Sind die Anforderungen der Reproduzierbarkeit und Wiederholbarkeit erfüllt, ist eine Vergleichbarkeit der Daten gegeben und es kann sofort zur Datenerfassung übergegangen werden. In allen anderen Fällen ist das Messsystem auf die Ursache der nicht vorhandenen Reproduzierbarkeit und/oder Wiederholbarkeit zu prüfen. Eine häufige Ursache ist die ungenaue Definition der Prüfkriterien oder eine mangelnde Kalibrierung und Abstimmung der Prüfer und des Experten untereinander. In diesem Fall ist es sinnvoll, die Prüfkriterien zu überarbeiten und so objektiv wie möglich zu definieren oder um Erläuterung zu ergänzen.

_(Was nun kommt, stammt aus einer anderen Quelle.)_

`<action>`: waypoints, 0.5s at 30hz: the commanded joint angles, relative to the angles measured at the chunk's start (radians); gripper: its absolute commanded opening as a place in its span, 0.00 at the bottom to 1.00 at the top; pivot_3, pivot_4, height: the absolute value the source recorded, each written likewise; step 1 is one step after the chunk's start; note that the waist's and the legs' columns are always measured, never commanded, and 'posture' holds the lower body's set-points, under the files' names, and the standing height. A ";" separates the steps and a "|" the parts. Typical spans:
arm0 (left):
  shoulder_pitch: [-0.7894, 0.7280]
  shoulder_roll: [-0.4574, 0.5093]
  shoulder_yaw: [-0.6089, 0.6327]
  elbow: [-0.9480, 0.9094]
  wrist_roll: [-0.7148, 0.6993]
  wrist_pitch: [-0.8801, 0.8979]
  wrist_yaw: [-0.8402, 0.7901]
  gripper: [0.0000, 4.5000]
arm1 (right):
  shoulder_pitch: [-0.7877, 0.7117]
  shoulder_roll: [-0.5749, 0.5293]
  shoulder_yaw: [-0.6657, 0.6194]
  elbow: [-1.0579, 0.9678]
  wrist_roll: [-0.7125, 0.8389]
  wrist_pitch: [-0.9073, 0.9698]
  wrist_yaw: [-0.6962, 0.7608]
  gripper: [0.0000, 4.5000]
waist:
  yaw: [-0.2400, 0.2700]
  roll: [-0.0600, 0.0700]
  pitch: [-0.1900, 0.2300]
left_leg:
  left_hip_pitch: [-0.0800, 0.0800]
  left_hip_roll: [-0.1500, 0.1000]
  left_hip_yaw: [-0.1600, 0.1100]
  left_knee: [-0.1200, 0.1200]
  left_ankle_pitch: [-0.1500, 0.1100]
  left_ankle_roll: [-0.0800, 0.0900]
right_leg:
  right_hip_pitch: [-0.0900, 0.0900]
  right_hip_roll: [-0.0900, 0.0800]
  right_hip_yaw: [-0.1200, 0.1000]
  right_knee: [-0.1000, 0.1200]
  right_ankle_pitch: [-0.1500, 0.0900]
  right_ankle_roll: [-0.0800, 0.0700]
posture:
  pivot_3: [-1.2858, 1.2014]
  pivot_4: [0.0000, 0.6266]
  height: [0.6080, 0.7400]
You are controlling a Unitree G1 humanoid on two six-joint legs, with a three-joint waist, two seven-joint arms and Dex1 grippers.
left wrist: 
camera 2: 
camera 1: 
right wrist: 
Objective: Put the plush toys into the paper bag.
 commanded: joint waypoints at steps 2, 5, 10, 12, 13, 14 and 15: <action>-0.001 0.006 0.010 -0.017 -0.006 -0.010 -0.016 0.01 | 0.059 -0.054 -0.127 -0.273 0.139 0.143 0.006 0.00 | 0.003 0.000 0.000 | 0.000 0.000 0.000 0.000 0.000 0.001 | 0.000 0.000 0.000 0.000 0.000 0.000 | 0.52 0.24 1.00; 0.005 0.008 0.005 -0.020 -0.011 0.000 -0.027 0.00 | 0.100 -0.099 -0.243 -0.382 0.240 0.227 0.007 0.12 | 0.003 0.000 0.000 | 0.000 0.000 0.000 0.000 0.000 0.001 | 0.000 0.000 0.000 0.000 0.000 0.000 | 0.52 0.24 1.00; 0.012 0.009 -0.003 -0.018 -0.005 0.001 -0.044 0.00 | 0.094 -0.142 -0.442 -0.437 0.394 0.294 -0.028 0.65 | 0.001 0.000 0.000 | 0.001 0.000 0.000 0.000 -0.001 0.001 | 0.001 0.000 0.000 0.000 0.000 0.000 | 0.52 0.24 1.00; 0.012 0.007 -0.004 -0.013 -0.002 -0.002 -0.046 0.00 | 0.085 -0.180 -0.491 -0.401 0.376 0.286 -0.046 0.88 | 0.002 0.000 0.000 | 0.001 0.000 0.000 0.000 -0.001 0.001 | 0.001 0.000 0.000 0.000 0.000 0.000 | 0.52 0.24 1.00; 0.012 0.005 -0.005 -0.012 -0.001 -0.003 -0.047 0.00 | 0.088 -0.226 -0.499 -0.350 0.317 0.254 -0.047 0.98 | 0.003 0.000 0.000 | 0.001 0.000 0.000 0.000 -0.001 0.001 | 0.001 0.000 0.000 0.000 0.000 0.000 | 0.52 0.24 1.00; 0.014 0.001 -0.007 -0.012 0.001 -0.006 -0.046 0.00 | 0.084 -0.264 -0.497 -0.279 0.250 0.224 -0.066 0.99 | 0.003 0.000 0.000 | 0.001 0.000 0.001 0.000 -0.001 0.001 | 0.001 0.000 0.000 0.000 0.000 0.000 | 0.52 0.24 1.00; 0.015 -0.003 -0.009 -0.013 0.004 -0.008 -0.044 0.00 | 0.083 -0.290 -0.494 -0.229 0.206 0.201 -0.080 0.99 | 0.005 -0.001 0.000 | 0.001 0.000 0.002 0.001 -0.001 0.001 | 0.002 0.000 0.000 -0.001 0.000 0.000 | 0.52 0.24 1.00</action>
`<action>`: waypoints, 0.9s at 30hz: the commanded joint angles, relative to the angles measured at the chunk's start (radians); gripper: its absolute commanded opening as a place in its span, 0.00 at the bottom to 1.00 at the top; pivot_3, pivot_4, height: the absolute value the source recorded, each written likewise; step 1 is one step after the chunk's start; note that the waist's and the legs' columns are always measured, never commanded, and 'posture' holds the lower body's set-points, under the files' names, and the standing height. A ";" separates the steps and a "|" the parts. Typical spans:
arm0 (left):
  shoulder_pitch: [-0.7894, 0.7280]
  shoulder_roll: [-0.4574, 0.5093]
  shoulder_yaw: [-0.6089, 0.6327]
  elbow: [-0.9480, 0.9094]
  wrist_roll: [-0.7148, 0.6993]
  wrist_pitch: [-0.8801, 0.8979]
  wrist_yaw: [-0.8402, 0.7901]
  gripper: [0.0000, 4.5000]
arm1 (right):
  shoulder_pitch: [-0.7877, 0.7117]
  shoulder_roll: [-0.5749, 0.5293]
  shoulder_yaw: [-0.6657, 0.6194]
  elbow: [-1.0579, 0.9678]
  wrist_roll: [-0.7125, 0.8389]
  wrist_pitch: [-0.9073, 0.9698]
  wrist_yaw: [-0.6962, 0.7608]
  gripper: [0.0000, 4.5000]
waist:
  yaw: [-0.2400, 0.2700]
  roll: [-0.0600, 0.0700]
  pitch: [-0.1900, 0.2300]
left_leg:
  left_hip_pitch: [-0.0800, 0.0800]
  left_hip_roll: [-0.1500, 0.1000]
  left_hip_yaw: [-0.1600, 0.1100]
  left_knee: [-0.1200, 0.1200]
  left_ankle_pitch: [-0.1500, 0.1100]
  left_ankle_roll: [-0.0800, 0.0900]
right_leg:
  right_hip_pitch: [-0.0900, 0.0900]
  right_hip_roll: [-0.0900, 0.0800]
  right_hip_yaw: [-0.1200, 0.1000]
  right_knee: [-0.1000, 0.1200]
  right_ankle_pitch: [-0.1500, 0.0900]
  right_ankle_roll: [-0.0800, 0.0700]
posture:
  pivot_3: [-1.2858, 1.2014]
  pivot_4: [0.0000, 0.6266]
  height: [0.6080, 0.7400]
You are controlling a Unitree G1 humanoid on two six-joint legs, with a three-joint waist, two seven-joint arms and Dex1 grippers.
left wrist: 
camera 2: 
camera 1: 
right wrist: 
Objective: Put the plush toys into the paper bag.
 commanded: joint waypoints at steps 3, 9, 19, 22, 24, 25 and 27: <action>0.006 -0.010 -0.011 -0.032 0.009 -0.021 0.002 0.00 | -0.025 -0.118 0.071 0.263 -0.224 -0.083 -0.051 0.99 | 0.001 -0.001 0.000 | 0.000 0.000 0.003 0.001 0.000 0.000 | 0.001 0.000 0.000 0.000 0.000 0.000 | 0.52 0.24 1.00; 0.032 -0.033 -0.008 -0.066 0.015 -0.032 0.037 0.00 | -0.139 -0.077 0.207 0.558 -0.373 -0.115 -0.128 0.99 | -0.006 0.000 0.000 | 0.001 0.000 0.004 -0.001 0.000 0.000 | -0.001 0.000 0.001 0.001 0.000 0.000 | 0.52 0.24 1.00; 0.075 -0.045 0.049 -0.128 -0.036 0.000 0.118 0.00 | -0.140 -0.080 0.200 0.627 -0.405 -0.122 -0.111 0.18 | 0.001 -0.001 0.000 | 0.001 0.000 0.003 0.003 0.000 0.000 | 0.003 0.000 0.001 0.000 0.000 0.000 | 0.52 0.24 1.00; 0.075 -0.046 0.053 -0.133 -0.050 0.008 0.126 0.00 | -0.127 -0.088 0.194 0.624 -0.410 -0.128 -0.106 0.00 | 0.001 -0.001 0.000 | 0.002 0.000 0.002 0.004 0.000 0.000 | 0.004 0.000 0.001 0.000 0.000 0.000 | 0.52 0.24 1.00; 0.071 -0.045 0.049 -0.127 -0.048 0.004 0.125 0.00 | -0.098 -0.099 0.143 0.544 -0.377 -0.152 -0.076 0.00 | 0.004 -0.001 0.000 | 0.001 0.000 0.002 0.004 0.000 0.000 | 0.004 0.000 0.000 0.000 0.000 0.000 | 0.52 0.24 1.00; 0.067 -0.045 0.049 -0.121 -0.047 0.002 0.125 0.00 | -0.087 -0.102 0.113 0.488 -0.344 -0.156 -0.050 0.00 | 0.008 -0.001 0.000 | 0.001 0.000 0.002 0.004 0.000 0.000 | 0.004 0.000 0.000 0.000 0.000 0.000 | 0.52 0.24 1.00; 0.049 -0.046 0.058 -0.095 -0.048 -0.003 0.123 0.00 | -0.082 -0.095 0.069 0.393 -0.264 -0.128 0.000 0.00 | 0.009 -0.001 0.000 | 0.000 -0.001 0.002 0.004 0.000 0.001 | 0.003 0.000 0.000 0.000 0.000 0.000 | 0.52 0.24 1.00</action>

Ebenso ist es sinnvoll, regelmäßige Kalibrierungen zu Ablauf und Inhalt der Prüfungen mit allen Prüfern durchzuführen.

Die Messsystemanalyse ist solange durchzuführen, bis es keine Abweichungen in der Reproduzierbarkeit und Wiederholbarkeit gibt. Darüber hinaus ist es zu empfehlen eine Messsystemanalyse in regelmäßigen Abständen oder auch nach einer Veränderung innerhalb des Prüfer-Teams, sowie einer Anpassung der Prüfkriterien, durchzuführen.